━━━ DATA FOR THIS TASK

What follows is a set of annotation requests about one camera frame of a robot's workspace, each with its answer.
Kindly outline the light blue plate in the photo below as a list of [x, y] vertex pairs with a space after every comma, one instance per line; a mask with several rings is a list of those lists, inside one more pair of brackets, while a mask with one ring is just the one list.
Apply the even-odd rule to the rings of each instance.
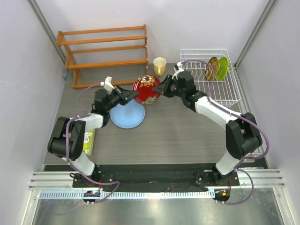
[[145, 108], [143, 105], [131, 100], [126, 105], [118, 104], [110, 111], [112, 122], [124, 129], [135, 128], [139, 126], [145, 117]]

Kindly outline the red floral plate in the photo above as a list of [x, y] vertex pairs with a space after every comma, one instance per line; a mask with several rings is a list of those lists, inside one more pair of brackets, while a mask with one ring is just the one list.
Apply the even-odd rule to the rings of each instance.
[[159, 93], [152, 89], [160, 84], [160, 80], [154, 75], [143, 75], [133, 84], [132, 90], [137, 91], [138, 95], [134, 100], [142, 105], [151, 105], [160, 97]]

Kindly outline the dark yellow patterned plate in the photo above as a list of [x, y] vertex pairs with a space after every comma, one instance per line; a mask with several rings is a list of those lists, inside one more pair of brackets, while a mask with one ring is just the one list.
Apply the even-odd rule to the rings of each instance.
[[217, 57], [212, 57], [208, 63], [209, 66], [206, 67], [206, 79], [211, 81], [213, 79], [212, 69], [216, 74], [218, 72], [219, 62]]

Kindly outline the lime green plate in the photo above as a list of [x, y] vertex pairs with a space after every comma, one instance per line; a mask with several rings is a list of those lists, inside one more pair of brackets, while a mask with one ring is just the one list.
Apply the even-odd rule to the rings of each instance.
[[217, 73], [215, 75], [215, 79], [217, 81], [222, 81], [228, 72], [228, 68], [229, 68], [229, 61], [226, 57], [222, 57], [218, 60], [218, 70]]

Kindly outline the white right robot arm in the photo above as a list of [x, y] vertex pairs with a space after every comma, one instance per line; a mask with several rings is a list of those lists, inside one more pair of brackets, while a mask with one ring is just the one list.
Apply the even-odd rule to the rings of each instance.
[[253, 114], [237, 113], [209, 99], [206, 93], [197, 90], [190, 72], [168, 75], [152, 90], [167, 98], [181, 98], [186, 108], [208, 117], [225, 130], [227, 151], [213, 166], [211, 174], [217, 185], [226, 183], [237, 165], [263, 143]]

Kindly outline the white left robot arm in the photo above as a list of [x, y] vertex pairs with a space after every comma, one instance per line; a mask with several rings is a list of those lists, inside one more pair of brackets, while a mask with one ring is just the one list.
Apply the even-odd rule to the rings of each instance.
[[85, 116], [59, 117], [47, 145], [49, 153], [65, 160], [83, 176], [89, 187], [95, 187], [100, 176], [98, 167], [83, 153], [84, 135], [89, 130], [103, 128], [110, 119], [110, 111], [126, 105], [138, 95], [137, 91], [114, 86], [111, 92], [99, 89], [94, 94], [91, 111]]

━━━━━━

* WORK REQUEST
Transcribe all entries above exactly. Drop the pictures.

* ANSWER SECTION
What follows is a set of annotation requests about one camera frame of a robot's workspace, each with its answer.
Kindly outline the light blue plate in the photo below as a list of [x, y] vertex pairs with a space after every comma, one instance per line; a mask with several rings is a list of those lists, inside one more pair of brackets, while a mask with one ring is just the one list.
Apply the even-odd rule to the rings of each instance.
[[145, 108], [143, 105], [131, 100], [126, 105], [118, 104], [110, 111], [112, 122], [124, 129], [135, 128], [139, 126], [145, 117]]

Kindly outline the red floral plate in the photo above as a list of [x, y] vertex pairs with a space after every comma, one instance per line; a mask with several rings is a list of those lists, inside one more pair of brackets, while a mask with one ring is just the one list.
Apply the even-odd rule to the rings of each instance.
[[159, 93], [152, 89], [160, 84], [160, 80], [154, 75], [143, 75], [133, 84], [132, 90], [137, 91], [138, 95], [134, 100], [142, 105], [151, 105], [160, 97]]

Kindly outline the dark yellow patterned plate in the photo above as a list of [x, y] vertex pairs with a space after every comma, one instance per line; a mask with several rings is a list of those lists, inside one more pair of brackets, while a mask with one ring is just the one list.
Apply the even-odd rule to the rings of each instance.
[[217, 57], [212, 57], [208, 63], [209, 66], [206, 67], [206, 79], [211, 81], [213, 79], [212, 69], [216, 74], [218, 72], [219, 62]]

Kindly outline the lime green plate in the photo above as a list of [x, y] vertex pairs with a space after every comma, one instance per line; a mask with several rings is a list of those lists, inside one more pair of brackets, while a mask with one ring is just the one list.
Apply the even-odd rule to the rings of each instance.
[[217, 73], [215, 75], [215, 79], [217, 81], [222, 81], [228, 72], [228, 68], [229, 68], [229, 61], [226, 57], [222, 57], [218, 60], [218, 70]]

Kindly outline the white right robot arm in the photo above as a list of [x, y] vertex pairs with a space after every comma, one instance per line; a mask with several rings is a list of those lists, inside one more pair of brackets, while a mask with one ring is just the one list.
Apply the even-odd rule to the rings of each instance.
[[253, 114], [237, 113], [209, 99], [206, 93], [197, 90], [190, 72], [168, 75], [152, 90], [167, 98], [181, 98], [186, 108], [208, 117], [225, 130], [227, 151], [213, 166], [211, 174], [217, 185], [226, 183], [237, 165], [263, 143]]

Kindly outline the white left robot arm in the photo above as a list of [x, y] vertex pairs with a space after every comma, one instance per line; a mask with several rings is a list of those lists, inside one more pair of brackets, while a mask with one ring is just the one list.
Apply the even-odd rule to the rings of each instance.
[[85, 116], [59, 117], [47, 145], [49, 153], [65, 160], [83, 176], [89, 187], [95, 187], [100, 176], [98, 167], [83, 153], [84, 135], [89, 130], [103, 128], [110, 119], [110, 111], [126, 105], [138, 95], [137, 91], [114, 86], [111, 92], [99, 89], [94, 94], [91, 111]]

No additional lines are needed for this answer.